* _TO DO_
Look in the material below for the line with "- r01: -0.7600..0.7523" and the line with "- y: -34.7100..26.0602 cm", then set down exactly those two lines and all lines between, nothing more.

• • • • •

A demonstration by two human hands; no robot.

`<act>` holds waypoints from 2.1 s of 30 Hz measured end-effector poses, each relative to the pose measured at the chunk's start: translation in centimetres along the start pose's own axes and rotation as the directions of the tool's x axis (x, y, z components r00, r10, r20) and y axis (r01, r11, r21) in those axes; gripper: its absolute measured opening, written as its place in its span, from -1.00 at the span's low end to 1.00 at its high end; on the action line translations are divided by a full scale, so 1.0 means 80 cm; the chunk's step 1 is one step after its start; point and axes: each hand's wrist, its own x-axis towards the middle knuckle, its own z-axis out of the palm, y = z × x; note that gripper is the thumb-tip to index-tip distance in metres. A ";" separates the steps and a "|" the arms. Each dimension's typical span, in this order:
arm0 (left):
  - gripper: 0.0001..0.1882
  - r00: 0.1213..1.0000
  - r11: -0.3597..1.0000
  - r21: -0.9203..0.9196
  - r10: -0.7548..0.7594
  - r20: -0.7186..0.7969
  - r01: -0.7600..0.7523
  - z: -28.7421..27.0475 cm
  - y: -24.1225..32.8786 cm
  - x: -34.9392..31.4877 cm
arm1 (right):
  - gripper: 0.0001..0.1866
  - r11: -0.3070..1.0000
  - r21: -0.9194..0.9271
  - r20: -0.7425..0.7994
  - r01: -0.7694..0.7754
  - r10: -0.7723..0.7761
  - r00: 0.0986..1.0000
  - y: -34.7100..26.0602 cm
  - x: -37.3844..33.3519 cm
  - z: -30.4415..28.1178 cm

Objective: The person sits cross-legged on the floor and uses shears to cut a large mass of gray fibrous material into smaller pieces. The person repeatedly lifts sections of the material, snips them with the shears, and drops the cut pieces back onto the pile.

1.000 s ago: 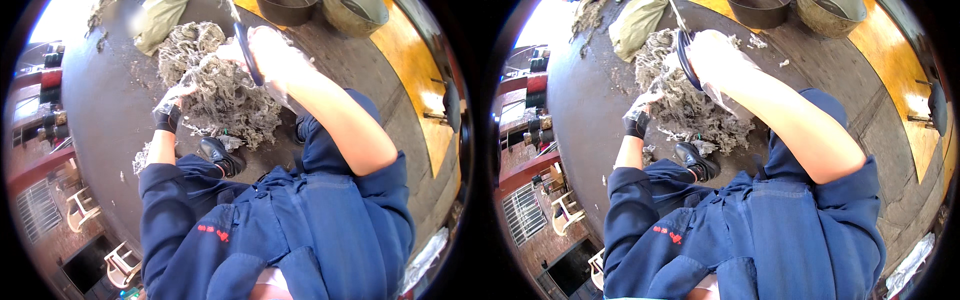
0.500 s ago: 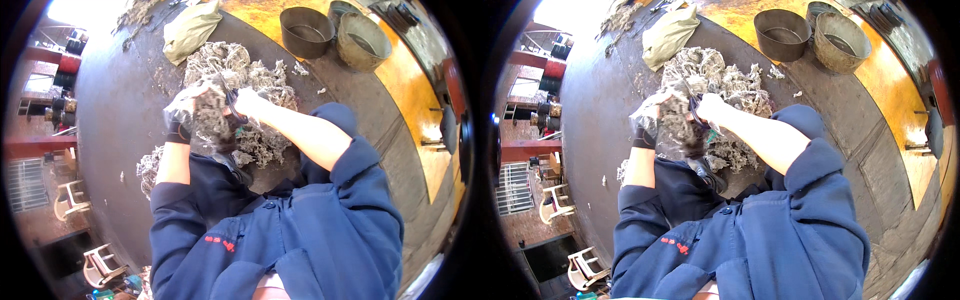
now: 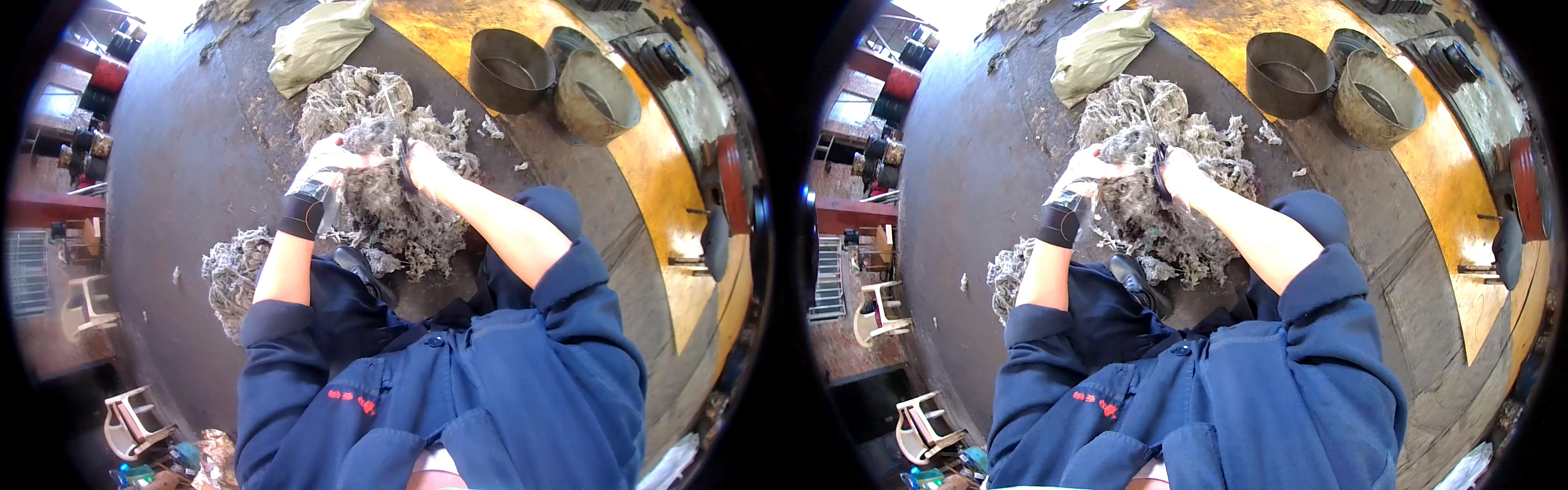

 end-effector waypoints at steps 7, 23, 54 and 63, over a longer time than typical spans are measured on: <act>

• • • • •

* _RESPONSE AREA_
  - r01: -0.7600..0.7523
  - z: -28.7421..27.0475 cm
  - y: -24.1225..32.8786 cm
  - x: -34.9392..31.4877 cm
arm1 (right):
  - gripper: 0.0001..0.1866
  - r11: -0.3070..1.0000
  - r21: -0.9194..0.9271
  - r20: -0.7425..0.7994
  - r01: -0.7694..0.7754
  - r10: -0.7723..0.7761
  - r00: 0.0986..1.0000
  - y: -34.7100..26.0602 cm

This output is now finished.